TASK BRIEF
From the line below that contains "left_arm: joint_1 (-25" to the line that contains "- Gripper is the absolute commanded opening", repeat every line exactly, both ends included, and nothing else.
•••
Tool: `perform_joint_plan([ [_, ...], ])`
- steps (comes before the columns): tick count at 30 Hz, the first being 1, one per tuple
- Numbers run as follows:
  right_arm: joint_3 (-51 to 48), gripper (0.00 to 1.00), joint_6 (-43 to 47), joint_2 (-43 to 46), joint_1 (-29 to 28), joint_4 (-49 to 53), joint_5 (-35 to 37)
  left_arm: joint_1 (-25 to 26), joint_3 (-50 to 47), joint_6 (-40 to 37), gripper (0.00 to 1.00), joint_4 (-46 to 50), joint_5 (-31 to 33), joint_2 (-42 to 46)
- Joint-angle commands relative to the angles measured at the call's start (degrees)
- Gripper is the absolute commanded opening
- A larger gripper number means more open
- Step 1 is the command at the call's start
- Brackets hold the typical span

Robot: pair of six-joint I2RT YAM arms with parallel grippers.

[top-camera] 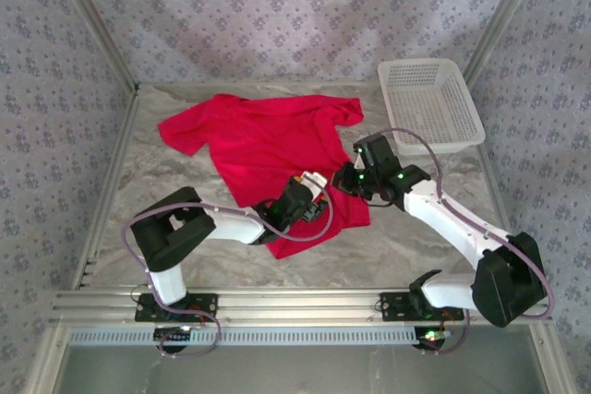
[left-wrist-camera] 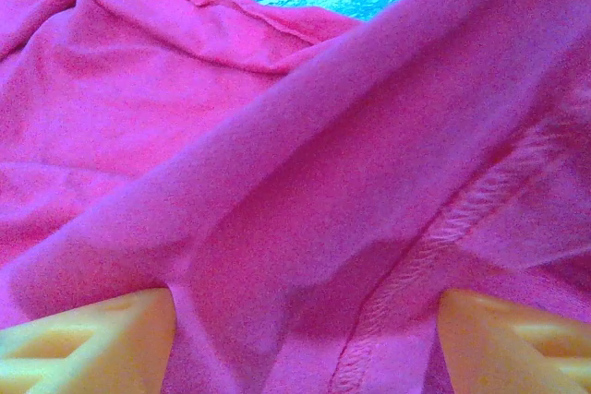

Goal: Fold the inside-out t-shirt

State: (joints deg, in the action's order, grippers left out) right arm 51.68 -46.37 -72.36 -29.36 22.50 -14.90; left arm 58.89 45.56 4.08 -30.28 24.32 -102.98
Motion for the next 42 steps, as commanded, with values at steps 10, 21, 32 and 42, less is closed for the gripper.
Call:
perform_joint_plan([
  [10,0.96,0.0,0.2,1.44,1.9,1.77,0.09,-6.1,-2.44,3.36,0.0,8.97,4.38,8.39],
  [21,15.98,0.0,15.9,-14.92,5.7,0.48,13.81,-7.6,21.95,11.98,0.0,45.85,-31.47,10.53],
  [32,11.81,0.42,14.39,-15.28,10.96,7.31,8.5,-16.87,32.1,27.18,0.0,50.03,-50.76,2.34],
  [42,-11.68,0.0,2.07,-4.83,-3.91,-15.9,4.5,-17.72,37.59,29.44,0.0,54.11,-50.89,2.14],
])
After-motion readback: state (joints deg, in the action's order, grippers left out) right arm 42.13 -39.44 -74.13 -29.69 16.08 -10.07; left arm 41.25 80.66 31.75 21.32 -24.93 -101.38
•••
EXERCISE RESPONSE
  left_arm: joint_1 (-25 to 26), joint_3 (-50 to 47), joint_6 (-40 to 37), gripper (0.00 to 1.00), joint_4 (-46 to 50), joint_5 (-31 to 33), joint_2 (-42 to 46)
- Joint-angle commands relative to the angles measured at the call's start (degrees)
- Gripper is the absolute commanded opening

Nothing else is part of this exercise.